Amigo ouvinte, trazemos hoje em nosso quadro “Nova Evangelização e Concílio Vaticano II” a participação do bispo da Diocese de Juína, Dom Neri José Tondello, desde janeiro de 2009 à frente desta Igreja particular do Mato Grosso.
Nesta edição nosso convidado nos fala sobre como, a seu ver, a Igreja no Brasil acolheu e tem implementando o Vaticano II encarnando-o em nossa realidade nestas mais de cinco décadas de caminhada pós-conciliar.
Dom Neri diz-nos que a Igreja no Brasil acolheu muito bem o Concílio, tendo tido grandes expressões de bispos, padres e iniciativas com a presença e participação dos leigos.
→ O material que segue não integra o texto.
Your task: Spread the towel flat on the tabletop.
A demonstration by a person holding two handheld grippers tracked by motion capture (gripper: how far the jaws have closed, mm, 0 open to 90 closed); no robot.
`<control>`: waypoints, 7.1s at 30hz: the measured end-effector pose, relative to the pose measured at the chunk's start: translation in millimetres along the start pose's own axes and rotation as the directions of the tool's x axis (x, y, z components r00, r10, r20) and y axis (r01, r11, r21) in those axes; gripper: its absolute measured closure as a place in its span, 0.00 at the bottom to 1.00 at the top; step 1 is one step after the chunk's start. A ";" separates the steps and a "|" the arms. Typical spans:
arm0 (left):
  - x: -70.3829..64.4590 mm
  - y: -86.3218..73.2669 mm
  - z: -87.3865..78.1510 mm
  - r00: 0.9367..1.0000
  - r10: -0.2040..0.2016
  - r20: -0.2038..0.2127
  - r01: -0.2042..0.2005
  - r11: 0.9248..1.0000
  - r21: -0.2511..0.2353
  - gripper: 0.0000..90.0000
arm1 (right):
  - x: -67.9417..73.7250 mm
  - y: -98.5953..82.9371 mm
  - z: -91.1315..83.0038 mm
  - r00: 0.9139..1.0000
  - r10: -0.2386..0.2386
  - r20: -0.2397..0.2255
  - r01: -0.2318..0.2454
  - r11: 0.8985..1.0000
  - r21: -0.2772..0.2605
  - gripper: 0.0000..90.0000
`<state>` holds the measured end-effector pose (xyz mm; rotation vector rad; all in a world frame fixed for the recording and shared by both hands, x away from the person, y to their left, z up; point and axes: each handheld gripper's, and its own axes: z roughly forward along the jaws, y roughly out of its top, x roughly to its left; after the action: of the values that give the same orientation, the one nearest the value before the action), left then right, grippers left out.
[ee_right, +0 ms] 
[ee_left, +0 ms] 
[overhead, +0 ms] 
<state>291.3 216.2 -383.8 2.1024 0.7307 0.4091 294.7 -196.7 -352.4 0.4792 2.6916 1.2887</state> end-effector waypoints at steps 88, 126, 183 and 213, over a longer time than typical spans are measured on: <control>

Contudo, do seu coração de pastor o bispo de Juína manifesta uma inquietação de particular importância sobre os cristãos que estão sendo formados em nossas comunidades:
“Nos últimos tempos observo que no Brasil cresceu uma cultura religiosa sem compromisso com a transformação da sociedade. (…) Isso me inquieta e me preocupa”, afirma ele, acrescentando que uma cultura religiosa descomprometida com a realidade na qual se vive “não traz fruto, não traz transformação, não traz libertação, não traz justiça e não traz solidariedade”.
Dom Neri inicia partilhando conosco, por ocasião de sua recente passagem por Roma, a visita que fez naqueles dias um bispo emérito de 95 anos, no norte da Itália, que trabalhou muito, juntamente com Dom Hélder Câmara, na redação final dos documentos conciliares.
Nosso entrevistado trouxe-nos um dado particular destacado por esta testemunha viva do Vaticano II: já na época se dizia que seriam necessários 50 anos para que o Concílio pudesse se encarnar de verdade, se inculturar na realidade. Para este bispo de 95 anos “o Papa Francisco é a prática viva do Concílio Vaticano II”, e é o que se esperava, segundo ele.